After reading this article I immediately checked my application and found that it was subject to this issue. I started worrying and testing out how to mitigate this issue and protect my application.
However, after calming down, I started looking for the cause of this issue, and finally I came to the conclusion that the problem is not from PHP, or Apache, but only in the content of the `.htaccess’ file.
Here are my observation on this issue and the working of Apache with mod_php5.
- The problem is not only with Zend Server as I replicated the problem with a standard PHP 5.3 and the same `.htaccess’.
Why is Apache granting access to “GETS” requests without authentication ?
The .htaccess specify that the “require valid-user” only applies to “GET” and “POST” requests. So, a “GETS” request is not subject to the “require valid-user”.
So the request is processed without asking for authentication.
Why Apache does not reject the invalid “GETS” request ?
Apache does not send a “invalid method” HTTP error message because the ressource pointed by the URL is handled by mod_php5 (AddHandler php5-script .php), so it assumes that mod_php5 will know what to do with a “GETS” requests.
So, it passes the request to mod_php5.
This is convenient for implementing new HTTP method like DAV methods in PHP without Apache knowing in advance the full set of method for this protocol.
Why is PHP treating the request as a “GET” request ?
From the source code of PHP 5.3 (main/SAPI.C:sapi_activate()) we see that PHP first check if the request is a “HEAD” (special treatment “only headers”) or “POST” (special treatment for decoding the POST data), then anything else is handled to the script.
This is also convenient for handling new HTTP methods (e.g. DAV PROPFIND) from PHP scripts.
So, mod_php5 run the scripts and assumes that the script will know what to do with a “GETS” method.
The script does not check which method was used, so it print out his result on STDOUT and that gives a “HTTP 200 OK” response to the client.
After these observations, I come to the conclusion that this behaviour is normal, and that the real problem lies in the `.htaccess’ which only protects “GET” and “POST” request, missing the fact that other methods can pass and be used to trigger the execution of the PHP script.

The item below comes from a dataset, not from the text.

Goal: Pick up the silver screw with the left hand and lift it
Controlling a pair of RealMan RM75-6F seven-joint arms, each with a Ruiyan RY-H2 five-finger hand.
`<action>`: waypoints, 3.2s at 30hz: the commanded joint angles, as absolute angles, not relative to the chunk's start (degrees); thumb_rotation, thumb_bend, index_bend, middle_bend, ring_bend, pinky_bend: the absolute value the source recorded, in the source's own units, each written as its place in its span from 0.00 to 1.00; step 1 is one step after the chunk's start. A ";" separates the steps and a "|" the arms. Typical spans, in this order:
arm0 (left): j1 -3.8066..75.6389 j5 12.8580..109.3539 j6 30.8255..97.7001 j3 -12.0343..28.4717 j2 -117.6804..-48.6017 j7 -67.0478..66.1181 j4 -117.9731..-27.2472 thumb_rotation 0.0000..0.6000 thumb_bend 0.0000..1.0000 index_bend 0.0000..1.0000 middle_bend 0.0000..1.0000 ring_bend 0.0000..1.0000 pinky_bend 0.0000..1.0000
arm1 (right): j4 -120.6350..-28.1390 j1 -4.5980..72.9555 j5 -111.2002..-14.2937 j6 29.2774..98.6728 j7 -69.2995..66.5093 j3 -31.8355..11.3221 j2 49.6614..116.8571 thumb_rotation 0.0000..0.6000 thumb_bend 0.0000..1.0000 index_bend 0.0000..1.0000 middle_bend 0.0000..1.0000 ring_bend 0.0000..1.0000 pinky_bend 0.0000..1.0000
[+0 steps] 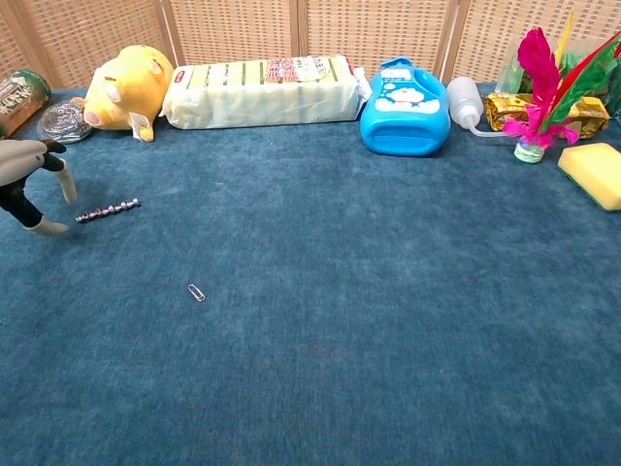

One solution is to deny acces to anything that is not “GET” or “POST” with a <LimitExcept />:
AuthUserFile .htpasswd AuthName "Protected Area" AuthType Basic <Limit GET POST> require valid-user </Limit> <LimitExcept GET POST> Order Allow,Deny Deny from all </LimitExcept>
Another one would be to check in the PHP scripts that the $PHP_AUTH_USER variable is set, which will indicate that the HTTP Basic auth as been successfully completed.
Or check $_SERVER[“REQUEST_METHOD”], and return an error message if the method is not “GET” or “POST”.